*** Opening of THE DATA ***

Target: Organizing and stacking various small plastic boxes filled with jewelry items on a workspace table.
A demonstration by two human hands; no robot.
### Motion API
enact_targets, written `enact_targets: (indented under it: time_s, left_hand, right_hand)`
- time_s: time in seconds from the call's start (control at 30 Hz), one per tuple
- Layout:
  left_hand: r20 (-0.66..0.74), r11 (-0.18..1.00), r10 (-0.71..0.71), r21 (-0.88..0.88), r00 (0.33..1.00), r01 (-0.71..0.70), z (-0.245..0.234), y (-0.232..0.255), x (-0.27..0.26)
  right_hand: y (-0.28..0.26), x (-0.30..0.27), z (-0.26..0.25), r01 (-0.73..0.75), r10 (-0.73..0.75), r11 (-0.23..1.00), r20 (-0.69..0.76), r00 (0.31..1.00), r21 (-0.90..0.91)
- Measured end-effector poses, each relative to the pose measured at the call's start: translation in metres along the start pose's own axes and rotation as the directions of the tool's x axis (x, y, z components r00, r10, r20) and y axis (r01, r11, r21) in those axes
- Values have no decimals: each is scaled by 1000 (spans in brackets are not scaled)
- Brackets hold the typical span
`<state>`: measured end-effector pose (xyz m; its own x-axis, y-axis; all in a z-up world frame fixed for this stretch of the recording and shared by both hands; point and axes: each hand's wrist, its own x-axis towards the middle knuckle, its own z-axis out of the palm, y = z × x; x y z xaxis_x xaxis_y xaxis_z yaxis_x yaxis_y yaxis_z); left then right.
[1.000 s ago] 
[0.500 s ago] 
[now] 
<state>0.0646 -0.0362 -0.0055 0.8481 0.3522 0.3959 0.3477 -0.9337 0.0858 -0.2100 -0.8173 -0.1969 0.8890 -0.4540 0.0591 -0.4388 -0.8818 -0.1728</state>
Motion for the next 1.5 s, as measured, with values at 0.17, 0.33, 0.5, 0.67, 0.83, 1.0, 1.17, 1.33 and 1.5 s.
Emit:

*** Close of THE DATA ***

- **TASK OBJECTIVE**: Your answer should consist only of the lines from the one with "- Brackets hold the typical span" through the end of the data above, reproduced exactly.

- **WRITTEN SOLUTION**:
- Brackets hold the typical span
`<state>`: measured end-effector pose (xyz m; its own x-axis, y-axis; all in a z-up world frame fixed for this stretch of the recording and shared by both hands; point and axes: each hand's wrist, its own x-axis towards the middle knuckle, its own z-axis out of the palm, y = z × x; x y z xaxis_x xaxis_y xaxis_z yaxis_x yaxis_y yaxis_z); left then right.
[1.000 s ago] 
[0.500 s ago] 
[now] 
<state>0.0646 -0.0362 -0.0055 0.8481 0.3522 0.3959 0.3477 -0.9337 0.0858 -0.2100 -0.8173 -0.1969 0.8890 -0.4540 0.0591 -0.4388 -0.8818 -0.1728</state>
Motion for the next 1.5 s, as measured, with values at 0.17, 0.33, 0.5, 0.67, 0.83, 1.0, 1.17, 1.33 and 1.5 s.
Emit:

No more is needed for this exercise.